The stabilization and restoration technology of the heavy metal has the characteristics of easy construction, low disturbance and low cost. However, since heavy metals are not removed from the soil, but are temporarily passivated, under the action of environmental aging processes such as rainfall leaching, chemical transformation, biological transplantation and the like, heavy metal elements are reactivated and are transformed into a geochemical form with high environmental risk. Therefore, it is very necessary to evaluate the long-term stability of stabilization repair.

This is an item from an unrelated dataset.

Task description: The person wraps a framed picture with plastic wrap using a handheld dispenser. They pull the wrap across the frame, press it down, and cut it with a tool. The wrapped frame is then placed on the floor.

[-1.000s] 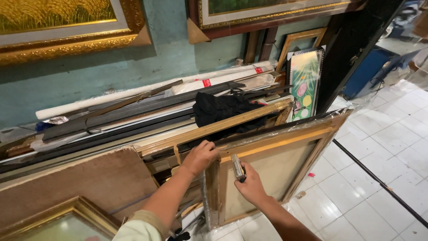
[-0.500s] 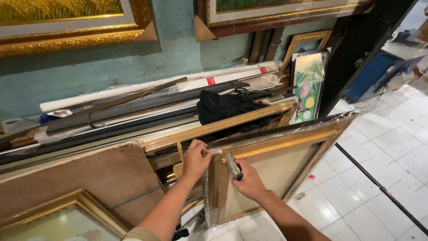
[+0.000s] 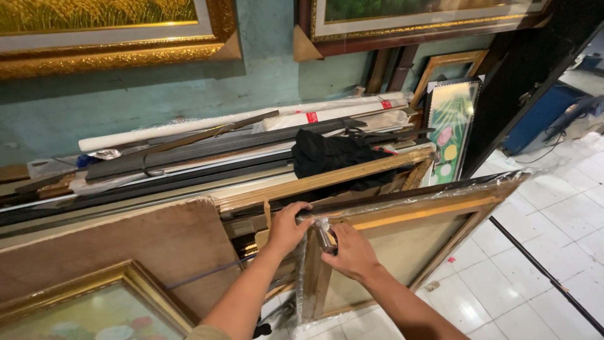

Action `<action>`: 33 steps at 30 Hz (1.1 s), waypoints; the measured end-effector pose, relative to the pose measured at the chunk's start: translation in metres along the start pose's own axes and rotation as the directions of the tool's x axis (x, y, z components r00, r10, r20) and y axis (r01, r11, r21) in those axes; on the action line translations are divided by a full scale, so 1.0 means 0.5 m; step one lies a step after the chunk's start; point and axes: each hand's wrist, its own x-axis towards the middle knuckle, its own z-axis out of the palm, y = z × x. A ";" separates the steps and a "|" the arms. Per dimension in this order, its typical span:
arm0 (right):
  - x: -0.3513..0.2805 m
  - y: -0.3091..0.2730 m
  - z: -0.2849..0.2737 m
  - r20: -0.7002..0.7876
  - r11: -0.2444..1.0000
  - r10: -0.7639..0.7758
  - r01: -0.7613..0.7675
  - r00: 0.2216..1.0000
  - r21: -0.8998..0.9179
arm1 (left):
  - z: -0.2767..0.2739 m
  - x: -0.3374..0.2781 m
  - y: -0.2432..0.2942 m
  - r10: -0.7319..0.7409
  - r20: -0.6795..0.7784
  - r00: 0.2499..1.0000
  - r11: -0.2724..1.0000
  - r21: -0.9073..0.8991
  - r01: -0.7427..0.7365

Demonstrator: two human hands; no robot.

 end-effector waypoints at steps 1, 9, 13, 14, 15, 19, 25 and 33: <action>-0.001 0.000 0.005 0.002 1.000 0.000 0.000 1.000 0.001 | 0.000 -0.004 -0.007 -0.002 0.000 1.000 1.000 0.000 0.002; 0.037 0.022 -0.001 0.094 0.951 0.104 -0.071 0.990 -0.301 | -0.003 0.004 -0.005 -0.068 0.071 0.995 0.998 0.001 0.068; 0.047 0.026 -0.006 -0.008 0.967 0.000 -0.002 1.000 -0.256 | -0.032 0.012 0.013 -0.091 0.119 0.989 0.996 -0.003 0.092; 0.045 0.021 -0.022 0.011 0.978 0.032 -0.029 0.999 -0.205 | -0.046 0.015 0.028 -0.116 0.182 0.976 0.993 0.022 0.114; 0.052 0.015 -0.036 0.028 0.986 0.059 -0.054 0.998 -0.155 | -0.063 0.024 0.039 -0.140 0.240 0.961 0.990 0.051 0.132; 0.022 0.067 -0.050 -0.039 0.972 0.162 -0.166 0.986 -0.164 | -0.095 0.031 0.114 -0.191 0.358 0.914 0.974 0.184 0.132; 0.150 0.053 -0.145 -0.581 0.983 -0.089 -0.021 0.809 -0.180 | -0.095 0.101 0.270 -0.320 0.632 0.706 0.851 0.519 -0.080; 0.437 0.099 -0.158 0.057 0.909 0.124 -0.091 0.991 -0.406 | -0.005 0.119 0.256 -0.399 0.564 0.723 0.808 0.589 -0.014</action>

The most direct way to evaluate the long-term stability of a stabilized restoration is to take a sample and monitor the field after restoration for a long time. However, in most cases, long-term monitoring is very difficult due to the practical requirements of site recycling. Based on the method, some researches and developments are carried out on an accelerated aging method and an accelerated aging device based on the key aging effect of rainfall eluviation, so that the simulation of the stabilization and long-term effect of the heavy metal in the soil under the rainfall condition is realized, and the research is also coupled with the illumination process of the surface soil on the basis of the rainfall eluviation. However, site remediation often restores deeper formations, and the site is usually covered with geomembranes (e.g., HDPE films) after remediation, and the probability of continuous rainfall scouring or light exposure of these deep soils is almost 0. Meanwhile, the previous studies are qualitative aging, and quantitative aging cannot be realized. In conclusion, it is difficult to accurately and intuitively reflect the long-term stability of the stabilized restoration of the restored site in the aforementioned research.

Disclosure of Invention

Based on the method, the accelerated test method and the accelerated test device for the contaminated soil remediation long-term effect can accurately and quantitatively reflect the stabilization remediation long-term effect of the heavy metal soil in the actual field.

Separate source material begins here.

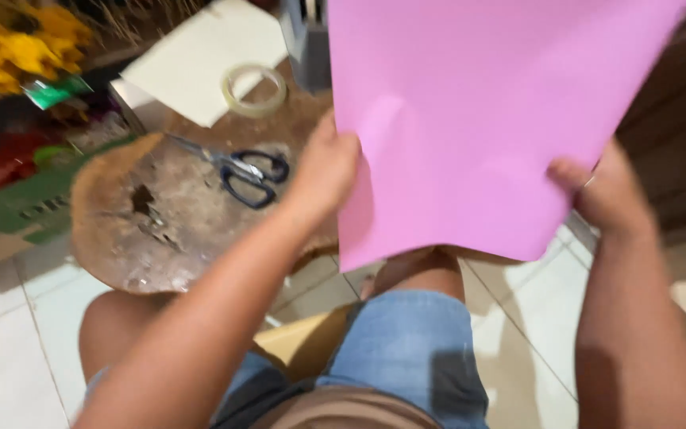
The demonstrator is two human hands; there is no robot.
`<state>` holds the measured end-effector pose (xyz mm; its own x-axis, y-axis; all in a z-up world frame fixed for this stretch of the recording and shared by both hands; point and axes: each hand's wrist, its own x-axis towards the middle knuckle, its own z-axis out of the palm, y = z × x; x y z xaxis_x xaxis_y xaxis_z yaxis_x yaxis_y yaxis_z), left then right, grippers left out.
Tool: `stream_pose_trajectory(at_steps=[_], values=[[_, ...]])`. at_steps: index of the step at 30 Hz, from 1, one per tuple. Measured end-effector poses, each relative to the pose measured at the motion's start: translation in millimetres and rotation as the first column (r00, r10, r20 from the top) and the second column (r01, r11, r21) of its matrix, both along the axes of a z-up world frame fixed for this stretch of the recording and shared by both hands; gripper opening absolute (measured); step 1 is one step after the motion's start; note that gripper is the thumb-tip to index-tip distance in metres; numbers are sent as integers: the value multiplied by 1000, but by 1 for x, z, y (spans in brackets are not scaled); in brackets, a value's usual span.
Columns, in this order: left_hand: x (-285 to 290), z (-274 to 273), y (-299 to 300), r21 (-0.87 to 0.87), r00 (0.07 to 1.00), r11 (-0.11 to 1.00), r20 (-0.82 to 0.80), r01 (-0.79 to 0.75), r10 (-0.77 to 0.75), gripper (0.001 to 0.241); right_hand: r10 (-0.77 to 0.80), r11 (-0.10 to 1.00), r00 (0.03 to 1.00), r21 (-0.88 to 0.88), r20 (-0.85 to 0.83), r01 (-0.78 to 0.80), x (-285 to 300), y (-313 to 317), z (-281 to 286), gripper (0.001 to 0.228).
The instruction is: The person uses scissors to trim the edges of a large sheet of pink paper. After cutting, they fold the paper in half and smooth the crease with their hands.
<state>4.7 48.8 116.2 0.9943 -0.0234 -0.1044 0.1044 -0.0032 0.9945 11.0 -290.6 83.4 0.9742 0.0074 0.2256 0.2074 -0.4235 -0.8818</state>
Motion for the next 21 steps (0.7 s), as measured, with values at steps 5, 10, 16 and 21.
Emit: stream_pose_trajectory(at_steps=[5,10,16,21], values=[[0,-36,-8,233,950,970,-313,64,12,14,-98,994,951,-73,-294,80,-10,21,22,66],[-2,-83,-17,-21,791,982,-589,190,-166,54,-299,949,618,-296,-727,111,-17,86,30,69],[9,-87,-14,126,673,942,-729,312,-126,30,-368,645,820,-755,-439,-115,29,83,35,63],[8,-74,-13,88,722,954,-674,287,-156,40,101,664,969,-711,-224,-233,73,122,7,49]])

In a first aspect of the present invention, an accelerated test method for the long-term efficacy of contaminated soil remediation is provided, which comprises the following steps:

s1: acquiring soil and soil characteristic information of a field to be detected, wherein the soil characteristic information comprises a pH value, an oxidation-reduction potential (Eh) value and a stratum main control mineral variety; the site to be detected is a stabilized polluted site;

s2: setting a field micro-ecology according to the soil characteristic information, domesticating a microbial community under the condition of the field micro-ecology, enriching, and preparing a microbial liquid;

s3: injecting the microbial inoculum into the soil for treatment, collecting the soil after the treatment is finished, and detecting the leaching rate of heavy metals after the collected soil is dried;

s4: and (5) repeating the step (S3) to obtain a graph of the change of the heavy metal leaching rate along with the injection times until the stabilization effect is invalid.

In one embodiment, in step S3, the process further includes a step of injecting an organic acid solution.

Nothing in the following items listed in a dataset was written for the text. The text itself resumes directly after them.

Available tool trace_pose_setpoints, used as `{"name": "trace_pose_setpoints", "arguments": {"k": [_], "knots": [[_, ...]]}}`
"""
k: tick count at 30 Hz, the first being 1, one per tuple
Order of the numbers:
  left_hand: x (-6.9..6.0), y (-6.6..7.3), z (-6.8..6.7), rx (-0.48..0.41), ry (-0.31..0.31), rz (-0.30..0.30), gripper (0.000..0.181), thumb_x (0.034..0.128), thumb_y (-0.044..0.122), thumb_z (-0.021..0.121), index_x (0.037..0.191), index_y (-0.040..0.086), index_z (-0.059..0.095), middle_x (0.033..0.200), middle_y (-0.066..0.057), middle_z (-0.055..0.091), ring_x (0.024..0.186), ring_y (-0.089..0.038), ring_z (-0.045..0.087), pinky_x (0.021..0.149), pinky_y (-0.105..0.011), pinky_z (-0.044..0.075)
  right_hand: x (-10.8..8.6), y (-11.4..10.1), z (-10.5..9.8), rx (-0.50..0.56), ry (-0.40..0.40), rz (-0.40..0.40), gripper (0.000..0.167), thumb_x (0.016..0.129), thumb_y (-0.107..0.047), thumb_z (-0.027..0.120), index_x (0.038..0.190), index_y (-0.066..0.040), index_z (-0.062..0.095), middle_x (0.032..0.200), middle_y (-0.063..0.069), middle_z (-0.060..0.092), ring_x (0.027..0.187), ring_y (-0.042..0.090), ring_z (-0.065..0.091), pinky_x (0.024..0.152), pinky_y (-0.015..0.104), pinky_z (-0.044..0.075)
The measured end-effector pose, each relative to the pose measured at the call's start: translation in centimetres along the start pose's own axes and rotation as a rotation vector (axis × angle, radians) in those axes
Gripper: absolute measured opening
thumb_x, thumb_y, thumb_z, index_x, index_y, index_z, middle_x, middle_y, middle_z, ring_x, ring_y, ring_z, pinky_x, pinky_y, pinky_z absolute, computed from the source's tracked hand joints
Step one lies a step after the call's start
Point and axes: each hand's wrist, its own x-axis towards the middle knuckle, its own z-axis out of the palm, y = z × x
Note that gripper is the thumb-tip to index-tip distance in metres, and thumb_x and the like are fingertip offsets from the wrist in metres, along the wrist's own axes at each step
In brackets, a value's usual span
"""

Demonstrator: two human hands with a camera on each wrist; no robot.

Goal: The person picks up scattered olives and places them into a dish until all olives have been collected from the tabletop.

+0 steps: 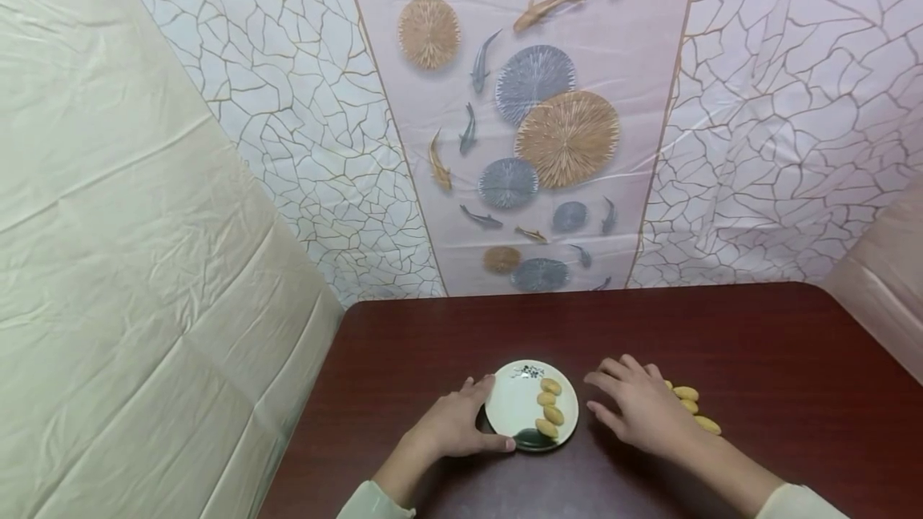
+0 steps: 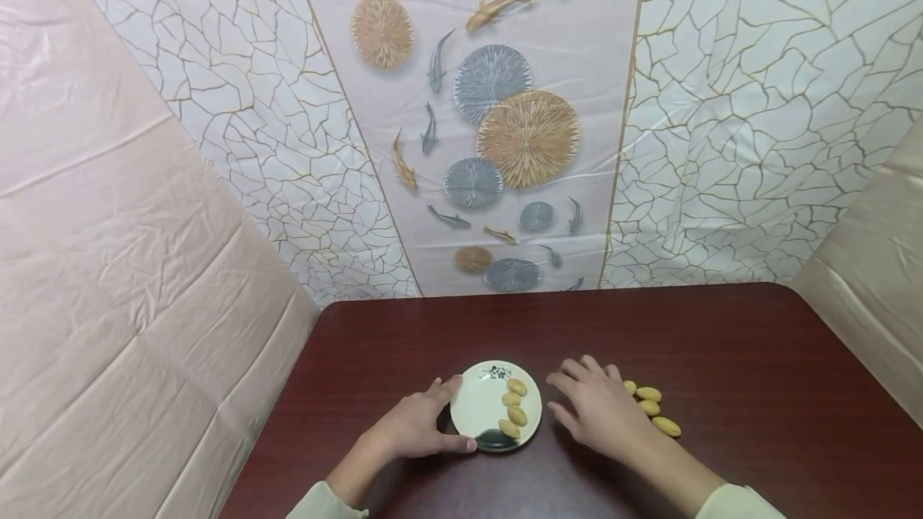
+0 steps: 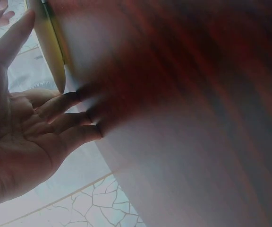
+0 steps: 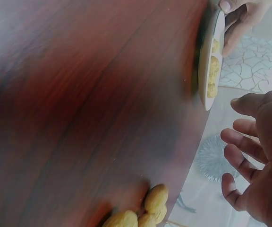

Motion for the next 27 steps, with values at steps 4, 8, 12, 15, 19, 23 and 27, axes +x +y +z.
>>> {"name": "trace_pose_setpoints", "arguments": {"k": [4,8,12,15,19,23,27], "knots": [[0.0,0.0,0.0,0.003,0.001,0.000,0.118,0.0838,0.070,0.087,0.174,0.012,0.037,0.172,-0.024,0.047,0.160,-0.044,0.046,0.124,-0.064,0.047,-0.5,0.5,-0.1,-0.002,0.000,0.010,0.028,0.089,-0.027,0.093,0.114,-0.022,0.081,0.109,-0.006,0.073,0.099,0.019,0.061,0.072,0.040,0.044],[0.0,0.1,-0.1,0.004,0.000,0.000,0.118,0.0837,0.069,0.087,0.173,0.011,0.037,0.172,-0.023,0.047,0.160,-0.044,0.046,0.124,-0.065,0.047,-1.0,0.9,-0.3,-0.013,0.010,0.007,0.029,0.087,-0.026,0.094,0.113,-0.020,0.082,0.109,-0.005,0.073,0.098,0.019,0.061,0.071,0.037,0.041],[-0.1,0.1,-0.2,0.006,0.000,0.001,0.118,0.0835,0.068,0.088,0.173,0.011,0.037,0.172,-0.022,0.048,0.160,-0.044,0.046,0.124,-0.065,0.047,-1.6,1.4,-0.3,-0.033,0.010,0.016,0.030,0.086,-0.028,0.094,0.112,-0.018,0.082,0.108,-0.004,0.073,0.097,0.019,0.061,0.070,0.039,0.044],[0.0,0.2,-0.1,0.009,0.000,0.001,0.117,0.0834,0.068,0.088,0.173,0.011,0.038,0.173,-0.019,0.048,0.160,-0.044,0.046,0.124,-0.064,0.047,-2.1,1.8,-0.5,-0.035,0.002,0.033,0.030,0.086,-0.027,0.095,0.112,-0.017,0.082,0.108,-0.004,0.074,0.096,0.019,0.061,0.070,0.041,0.045],[0.0,0.1,0.0,0.016,0.001,0.003,0.118,0.0832,0.068,0.088,0.173,0.011,0.038,0.174,-0.014,0.048,0.161,-0.043,0.045,0.125,-0.062,0.046,-2.6,2.3,-0.5,-0.041,0.000,0.051,0.030,0.086,-0.027,0.095,0.112,-0.018,0.083,0.107,-0.004,0.074,0.096,0.018,0.060,0.070,0.040,0.043],[0.0,0.1,0.0,0.015,0.005,0.003,0.118,0.0828,0.068,0.088,0.173,0.011,0.038,0.174,-0.014,0.048,0.161,-0.043,0.046,0.125,-0.063,0.047,-2.9,2.7,-0.5,-0.054,0.001,0.062,0.030,0.086,-0.028,0.095,0.111,-0.018,0.083,0.106,-0.004,0.074,0.096,0.018,0.059,0.071,0.040,0.042],[0.0,0.1,-0.1,0.009,0.007,0.003,0.118,0.0828,0.069,0.088,0.173,0.012,0.038,0.173,-0.015,0.049,0.161,-0.043,0.046,0.125,-0.063,0.047,-3.2,3.0,-0.5,-0.063,0.000,0.071,0.030,0.085,-0.028,0.095,0.110,-0.017,0.082,0.105,-0.004,0.073,0.096,0.019,0.059,0.071,0.041,0.041]]}}
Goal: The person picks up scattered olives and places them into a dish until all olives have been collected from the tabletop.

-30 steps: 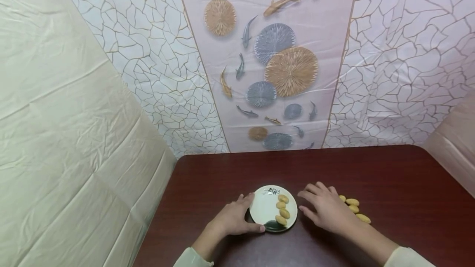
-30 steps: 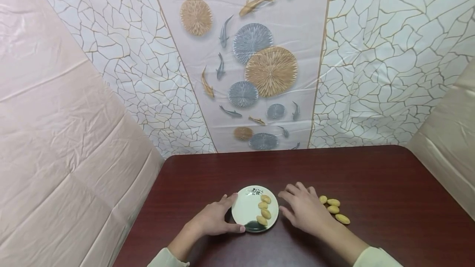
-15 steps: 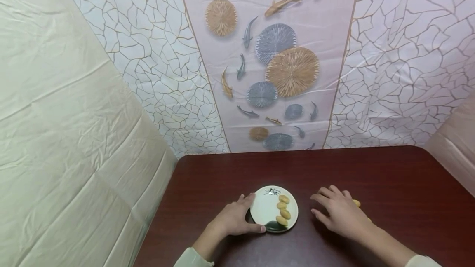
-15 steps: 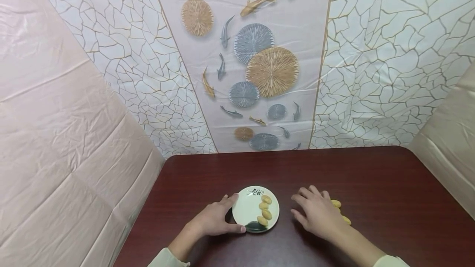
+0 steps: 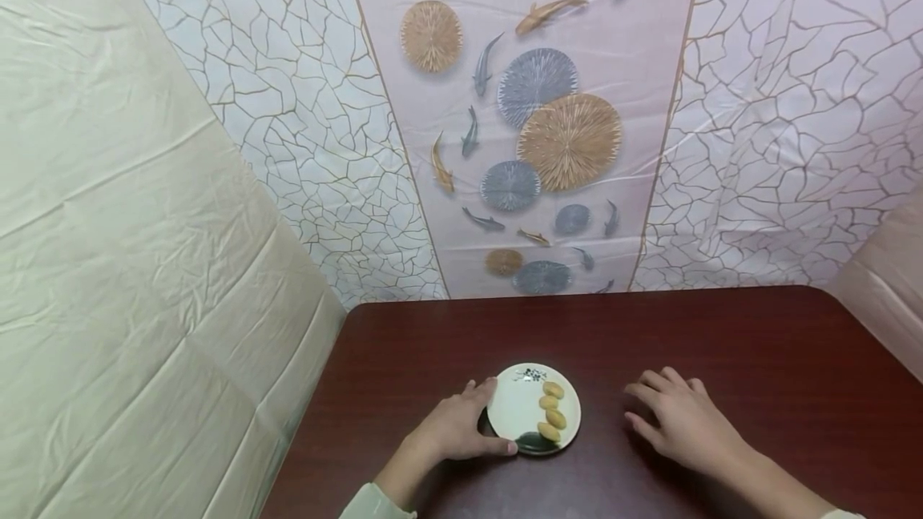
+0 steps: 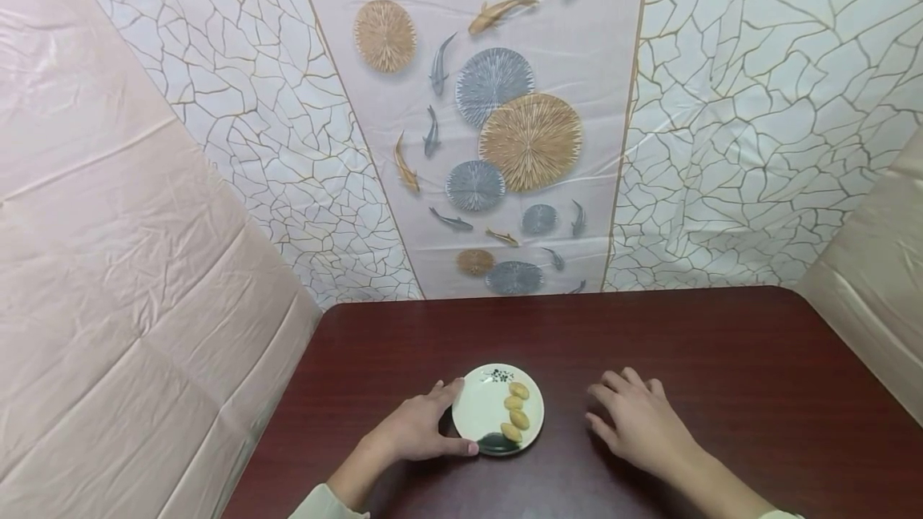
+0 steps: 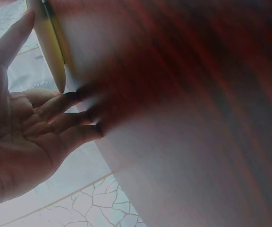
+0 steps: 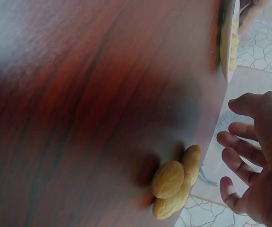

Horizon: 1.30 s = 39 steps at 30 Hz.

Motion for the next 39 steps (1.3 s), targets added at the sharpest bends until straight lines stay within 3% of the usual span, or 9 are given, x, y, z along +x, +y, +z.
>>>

In one embodiment, in step S3, before the injection, the pH value and the oxidation-reduction potential (Eh) value of the organic acid solution are adjusted according to the pH value and the oxidation-reduction potential (Eh) value in the soil characteristic information.

In one embodiment, the injection amount of the organic acid solution in step S3 is 0 to 20000mg of organic acid/kg of soil.

In one embodiment, in step S2, the domestication mode is liquid culture for 7-21 days; and/or

In the step S2, the enrichment multiple is 10-100 times; and/or

In step S3, the treatment time is 1 to 4 days.

In one embodiment, in step S1, the distance between the soil and the surface layer is 0.5m to 10m; and/or

In the step S1, the stabilization treatment depth of the field to be detected is D, and the 2m-less ground is less than or equal to 10m.

In one embodiment, in step S2, the setting of the site micro-ecology comprises compatibility of the culture medium, pH adjustment, and oxidation-reduction potential adjustment; wherein, the compatibility of the culture medium is shown in the following table 1:

TABLE 1

In one embodiment, in step S2, domestication is performed in a microorganism liquid culture device, wherein a plurality of partition plates are arranged in a cavity of the microorganism liquid culture device; the separator plate has a recess for depositing formation prime minerals.

In one embodiment, in step S3, the treatment is performed in a biochemical aging column, and the soil is filled in a cavity of the biochemical aging column; preferably, the ratio of the height of the soil filling to the maximum inner diameter of the biochemical aging column is (3-6): 1;

the two ends of the biochemical aging column are respectively provided with a liquid inlet and a liquid outlet, and the thickness of the inner wall of the biochemical aging column at the z-height position is S in the extending direction of the liquid inlet to the liquid outlet _z ，

Wherein v is the kinematic viscosity of water, u ₀ The speed of injecting the microbial solution or the organic acid,

q is the flow rate of the microbial solution or the organic acid, and the unit is m ³ And/s, y is the maximum inner diameter of the biochemical aging column.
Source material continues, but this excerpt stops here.